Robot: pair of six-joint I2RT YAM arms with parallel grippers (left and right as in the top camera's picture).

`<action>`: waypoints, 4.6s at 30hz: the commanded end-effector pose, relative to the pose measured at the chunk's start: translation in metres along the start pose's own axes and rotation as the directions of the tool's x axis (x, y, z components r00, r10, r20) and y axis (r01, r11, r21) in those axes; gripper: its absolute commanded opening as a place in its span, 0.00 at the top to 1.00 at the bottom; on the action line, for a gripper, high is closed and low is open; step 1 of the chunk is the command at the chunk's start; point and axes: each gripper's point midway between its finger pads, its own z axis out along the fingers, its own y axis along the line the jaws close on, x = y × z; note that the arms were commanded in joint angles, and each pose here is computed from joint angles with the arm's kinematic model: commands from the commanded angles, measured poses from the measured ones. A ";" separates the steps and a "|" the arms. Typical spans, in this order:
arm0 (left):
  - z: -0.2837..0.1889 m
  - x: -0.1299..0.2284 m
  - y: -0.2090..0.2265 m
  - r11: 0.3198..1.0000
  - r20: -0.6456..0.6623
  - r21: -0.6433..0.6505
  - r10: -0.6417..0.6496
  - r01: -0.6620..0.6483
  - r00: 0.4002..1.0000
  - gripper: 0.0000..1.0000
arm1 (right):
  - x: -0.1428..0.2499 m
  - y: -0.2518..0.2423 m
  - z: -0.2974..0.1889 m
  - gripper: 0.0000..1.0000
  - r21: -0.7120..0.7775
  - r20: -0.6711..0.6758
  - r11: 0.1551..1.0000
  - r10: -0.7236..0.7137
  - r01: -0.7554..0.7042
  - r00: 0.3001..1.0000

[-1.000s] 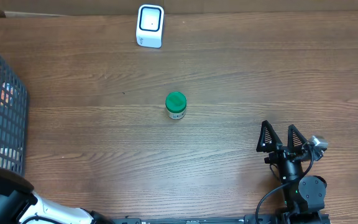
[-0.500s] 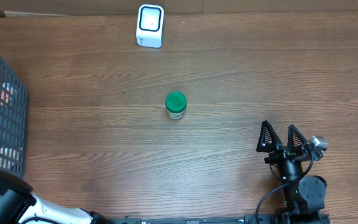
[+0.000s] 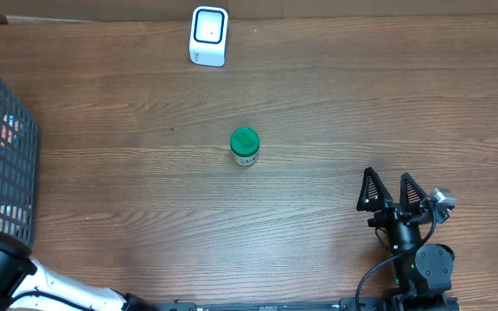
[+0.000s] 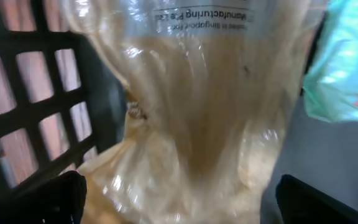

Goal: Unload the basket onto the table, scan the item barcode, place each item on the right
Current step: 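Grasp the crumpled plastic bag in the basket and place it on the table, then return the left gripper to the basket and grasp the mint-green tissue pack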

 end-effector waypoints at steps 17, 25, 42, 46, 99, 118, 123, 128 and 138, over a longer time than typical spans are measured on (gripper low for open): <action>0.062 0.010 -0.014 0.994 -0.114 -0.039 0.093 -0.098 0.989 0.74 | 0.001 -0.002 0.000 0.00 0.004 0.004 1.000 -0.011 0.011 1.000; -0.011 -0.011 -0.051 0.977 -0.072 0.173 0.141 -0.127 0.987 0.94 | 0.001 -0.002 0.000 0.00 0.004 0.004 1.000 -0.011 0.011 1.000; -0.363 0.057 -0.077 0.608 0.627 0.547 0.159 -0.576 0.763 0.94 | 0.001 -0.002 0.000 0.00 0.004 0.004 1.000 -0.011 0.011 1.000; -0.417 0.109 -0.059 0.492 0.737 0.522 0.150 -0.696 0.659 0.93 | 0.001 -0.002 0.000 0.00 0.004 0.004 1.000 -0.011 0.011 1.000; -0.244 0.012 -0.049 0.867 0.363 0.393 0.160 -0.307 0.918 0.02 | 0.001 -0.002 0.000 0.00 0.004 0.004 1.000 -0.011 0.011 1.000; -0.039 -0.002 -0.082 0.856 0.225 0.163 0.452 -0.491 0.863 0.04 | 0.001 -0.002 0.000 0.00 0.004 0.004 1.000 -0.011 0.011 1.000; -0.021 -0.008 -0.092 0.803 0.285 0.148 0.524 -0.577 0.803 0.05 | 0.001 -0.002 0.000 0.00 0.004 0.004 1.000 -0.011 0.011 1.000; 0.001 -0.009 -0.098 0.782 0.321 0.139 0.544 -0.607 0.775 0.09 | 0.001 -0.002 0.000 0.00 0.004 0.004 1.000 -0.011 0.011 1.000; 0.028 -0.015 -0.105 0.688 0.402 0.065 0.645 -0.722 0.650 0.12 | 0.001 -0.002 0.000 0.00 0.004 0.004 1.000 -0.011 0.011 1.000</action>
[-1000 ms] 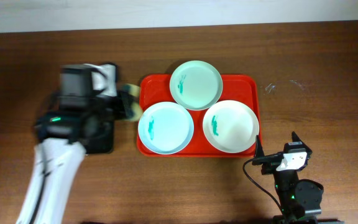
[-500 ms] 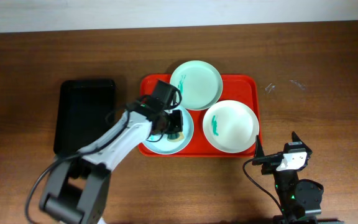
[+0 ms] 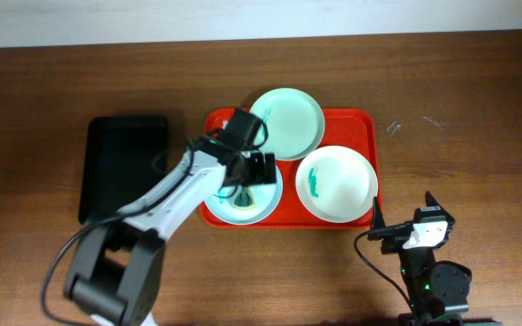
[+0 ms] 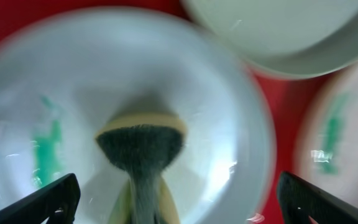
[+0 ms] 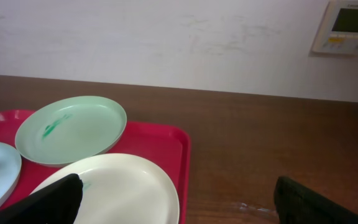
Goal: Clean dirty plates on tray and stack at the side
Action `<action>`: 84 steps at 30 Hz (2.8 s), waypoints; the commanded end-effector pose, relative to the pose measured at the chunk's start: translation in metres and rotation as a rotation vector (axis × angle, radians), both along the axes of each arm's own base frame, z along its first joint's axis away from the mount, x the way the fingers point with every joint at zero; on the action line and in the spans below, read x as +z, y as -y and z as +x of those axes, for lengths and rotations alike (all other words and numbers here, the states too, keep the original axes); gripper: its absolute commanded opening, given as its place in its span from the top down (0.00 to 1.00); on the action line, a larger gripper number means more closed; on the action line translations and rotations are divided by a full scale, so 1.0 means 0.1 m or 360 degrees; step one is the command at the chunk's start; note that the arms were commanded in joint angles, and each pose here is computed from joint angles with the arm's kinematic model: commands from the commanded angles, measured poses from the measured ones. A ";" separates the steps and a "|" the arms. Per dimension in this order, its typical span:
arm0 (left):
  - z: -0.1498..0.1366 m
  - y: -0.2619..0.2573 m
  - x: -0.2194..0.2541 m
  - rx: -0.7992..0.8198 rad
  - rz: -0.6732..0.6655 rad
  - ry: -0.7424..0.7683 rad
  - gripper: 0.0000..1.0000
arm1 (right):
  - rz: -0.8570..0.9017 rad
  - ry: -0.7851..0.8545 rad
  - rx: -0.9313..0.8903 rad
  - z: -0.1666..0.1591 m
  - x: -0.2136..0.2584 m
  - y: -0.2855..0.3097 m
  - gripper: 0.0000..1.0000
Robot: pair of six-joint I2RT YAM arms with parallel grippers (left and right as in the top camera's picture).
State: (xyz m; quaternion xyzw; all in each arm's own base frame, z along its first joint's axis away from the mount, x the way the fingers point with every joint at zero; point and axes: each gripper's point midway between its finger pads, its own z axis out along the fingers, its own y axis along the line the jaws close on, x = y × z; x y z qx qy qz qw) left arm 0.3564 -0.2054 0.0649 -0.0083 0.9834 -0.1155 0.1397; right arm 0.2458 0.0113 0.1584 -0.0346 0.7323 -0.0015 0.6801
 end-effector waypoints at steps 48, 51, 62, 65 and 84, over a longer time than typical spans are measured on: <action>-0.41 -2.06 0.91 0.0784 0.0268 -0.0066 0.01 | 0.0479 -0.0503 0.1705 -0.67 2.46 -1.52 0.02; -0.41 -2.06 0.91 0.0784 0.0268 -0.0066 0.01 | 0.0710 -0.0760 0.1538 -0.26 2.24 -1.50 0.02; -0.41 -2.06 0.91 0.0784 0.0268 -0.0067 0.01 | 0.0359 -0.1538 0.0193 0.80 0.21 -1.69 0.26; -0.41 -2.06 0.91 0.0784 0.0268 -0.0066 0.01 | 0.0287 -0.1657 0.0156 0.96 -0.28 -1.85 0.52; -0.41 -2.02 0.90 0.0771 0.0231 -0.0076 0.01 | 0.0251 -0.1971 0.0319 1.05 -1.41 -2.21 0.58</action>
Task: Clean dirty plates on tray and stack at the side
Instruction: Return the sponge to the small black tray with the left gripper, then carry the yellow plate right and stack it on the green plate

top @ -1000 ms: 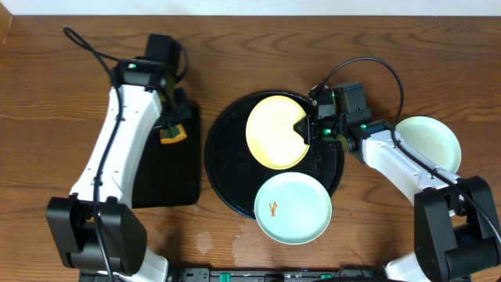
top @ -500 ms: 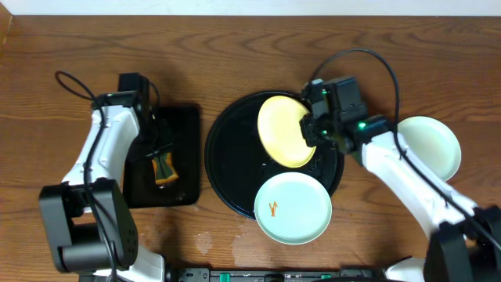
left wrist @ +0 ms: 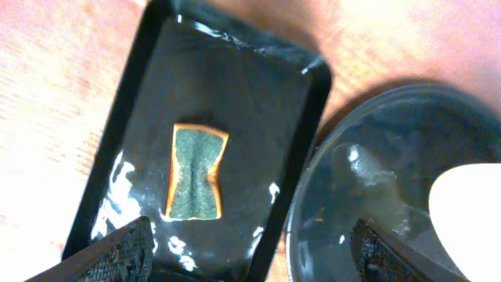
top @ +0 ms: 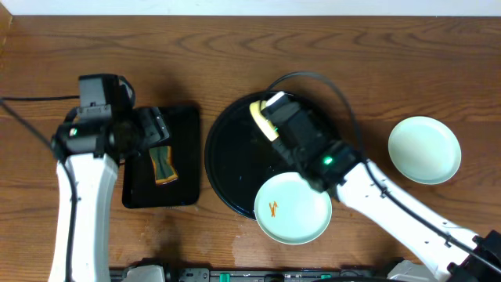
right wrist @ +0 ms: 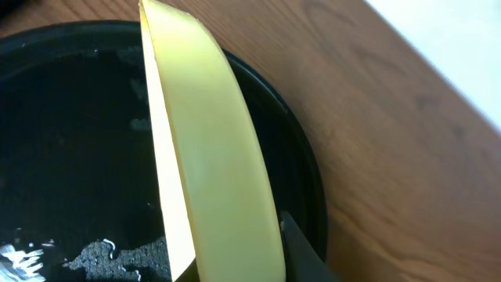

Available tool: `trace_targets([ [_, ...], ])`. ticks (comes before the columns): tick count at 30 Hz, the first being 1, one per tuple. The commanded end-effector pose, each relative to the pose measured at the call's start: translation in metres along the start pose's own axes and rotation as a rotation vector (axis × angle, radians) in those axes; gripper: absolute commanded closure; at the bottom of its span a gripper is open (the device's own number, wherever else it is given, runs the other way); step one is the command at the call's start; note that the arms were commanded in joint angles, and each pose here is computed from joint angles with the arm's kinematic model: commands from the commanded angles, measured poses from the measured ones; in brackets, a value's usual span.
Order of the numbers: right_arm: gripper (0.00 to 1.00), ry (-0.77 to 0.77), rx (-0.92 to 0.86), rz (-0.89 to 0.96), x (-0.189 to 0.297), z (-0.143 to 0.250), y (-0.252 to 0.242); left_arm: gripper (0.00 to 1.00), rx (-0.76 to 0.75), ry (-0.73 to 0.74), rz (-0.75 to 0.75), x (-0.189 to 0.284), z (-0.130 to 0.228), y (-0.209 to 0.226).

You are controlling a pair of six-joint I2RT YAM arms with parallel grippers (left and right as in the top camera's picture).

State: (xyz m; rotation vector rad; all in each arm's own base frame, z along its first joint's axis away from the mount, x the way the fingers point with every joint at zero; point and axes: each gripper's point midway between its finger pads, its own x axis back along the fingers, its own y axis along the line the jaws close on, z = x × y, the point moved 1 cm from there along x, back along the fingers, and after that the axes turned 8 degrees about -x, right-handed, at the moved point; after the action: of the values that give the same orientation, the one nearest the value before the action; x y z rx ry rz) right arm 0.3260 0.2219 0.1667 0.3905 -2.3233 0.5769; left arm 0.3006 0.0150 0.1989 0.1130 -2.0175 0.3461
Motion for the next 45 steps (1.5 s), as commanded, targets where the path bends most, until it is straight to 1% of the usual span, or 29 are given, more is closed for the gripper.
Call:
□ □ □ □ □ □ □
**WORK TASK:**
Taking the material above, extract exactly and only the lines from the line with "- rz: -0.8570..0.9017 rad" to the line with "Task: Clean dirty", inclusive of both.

**OUTPUT OF THE EXERCISE:**
  - rz: -0.8570..0.9017 rad
  - ry: -0.7851..0.8545 rad
  - rx: -0.9313..0.8903 rad
  - z: -0.1666..0.1591 m
  - x: -0.2136..0.2584 m
  - y: -0.2855..0.3097 m
  - gripper: 0.0000..1.0000
Robot: pair of six-joint I2RT YAM arms with parallel grippers (left and right as in the top camera's picture).
State: (xyz m; quaternion xyzw; all in each arm's own base frame, z along its first joint's axis away from the mount, x the way the fingers point with every joint at zero; point and axes: each gripper's point midway between its finger pads, its own z axis out along the fingers, its own y axis along the line the jaws close on, x = y × z; x y z qx qy qz qw) left arm 0.3564 -0.2054 0.0649 -0.0083 0.9834 -0.1155 0.1397; right arm 0.2458 0.0113 0.1584 -0.0346 0.7323 -0.0015 0.6801
 end-effector waypoints at steps 48, 51, 62, 65 and 84, over a longer time than typical spans are measured on: <action>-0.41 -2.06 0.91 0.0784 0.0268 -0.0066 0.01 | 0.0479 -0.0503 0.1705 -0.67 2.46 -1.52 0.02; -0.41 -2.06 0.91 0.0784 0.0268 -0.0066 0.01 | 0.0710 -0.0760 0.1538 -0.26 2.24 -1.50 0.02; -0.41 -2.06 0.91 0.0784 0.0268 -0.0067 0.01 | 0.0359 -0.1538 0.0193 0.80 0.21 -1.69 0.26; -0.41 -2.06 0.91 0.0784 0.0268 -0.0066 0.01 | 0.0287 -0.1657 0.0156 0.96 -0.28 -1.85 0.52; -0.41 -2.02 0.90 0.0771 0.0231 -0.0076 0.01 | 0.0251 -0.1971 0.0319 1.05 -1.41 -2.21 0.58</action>
Task: Clean dirty plates on tray and stack at the side

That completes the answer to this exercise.